Adapting their model to different cars
When matching the 2D image with the 3D model, one assumption is that the 3D model will align with the identified type of car. But what happens if the imaged car has a shape that the robot has never seen in its library? “We now need to both estimate the position of the car and reconstruct the shape of the model,” says Yang.
The team has figured out a way to navigate around this challenge. The 3D model gets morphed to match the 2D image by undergoing a linear combination of previously identified vehicles. For example, the model could shift from being an Audi to a Hyundai as it registers the correct build of the actual car. Identifying the approaching car’s dimensions is key to preventing collisions. This work earned Yang and his team a Best Paper Award Finalist at the Robotics: Science and Systems (RSS) Conference, where Yang was also named an RSS Pioneer.

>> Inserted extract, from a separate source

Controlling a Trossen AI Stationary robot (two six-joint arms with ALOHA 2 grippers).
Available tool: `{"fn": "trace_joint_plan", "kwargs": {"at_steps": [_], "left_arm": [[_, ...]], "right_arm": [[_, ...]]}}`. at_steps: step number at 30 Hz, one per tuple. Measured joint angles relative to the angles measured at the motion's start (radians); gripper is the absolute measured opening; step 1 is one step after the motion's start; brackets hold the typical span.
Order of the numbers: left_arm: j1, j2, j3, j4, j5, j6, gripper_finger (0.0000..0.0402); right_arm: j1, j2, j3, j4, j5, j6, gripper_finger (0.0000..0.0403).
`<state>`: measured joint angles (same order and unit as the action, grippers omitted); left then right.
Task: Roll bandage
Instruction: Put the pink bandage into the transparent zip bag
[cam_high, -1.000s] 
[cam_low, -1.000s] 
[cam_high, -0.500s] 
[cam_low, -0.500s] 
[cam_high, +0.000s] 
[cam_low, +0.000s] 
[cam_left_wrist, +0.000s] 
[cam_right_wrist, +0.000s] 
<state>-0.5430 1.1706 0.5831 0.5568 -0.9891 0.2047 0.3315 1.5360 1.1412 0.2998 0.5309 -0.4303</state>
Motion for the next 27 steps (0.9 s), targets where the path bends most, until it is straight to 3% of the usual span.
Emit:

In addition to presenting at international conferences, Yang enjoys discussing and sharing his research with the general public. He recently shared his work on certifiable perception during MIT’s first research SLAM public showcase. He also co-organized the first virtual LIDS student conference alongside industry leaders. His favorite talks focused on ways to combine theory and practice, such as Kimon Drakopoulos’ use of AI algorithms to guide how to allocate Greece’s Covid-19 testing resources. “Something that stuck with me was how he really emphasized what these rigorous analytical tools can do to benefit social good,” says Yang.
Yang plans to continue researching challenging problems that address safe and trustworthy autonomy by pursuing a career in academia. His dream of becoming a professor is also fueled by his love of mentoring others, which he enjoys doing in Carlone’s lab. He hopes his future work will lead to more discoveries that will work to protect people’s lives. “I think many are realizing that the existing set of solutions we have to promote human safety are not sufficient,” says Yang. “In order to achieve trustworthy autonomy, it is time for us to embrace a diverse set of tools to design the next generation of safe perception algorithms.”
“There must always be a failsafe, since none of our human-made systems can be perfect. I believe it will take the power of both rigorous theory and computation to revolutionize what we can successfully unveil to the public.”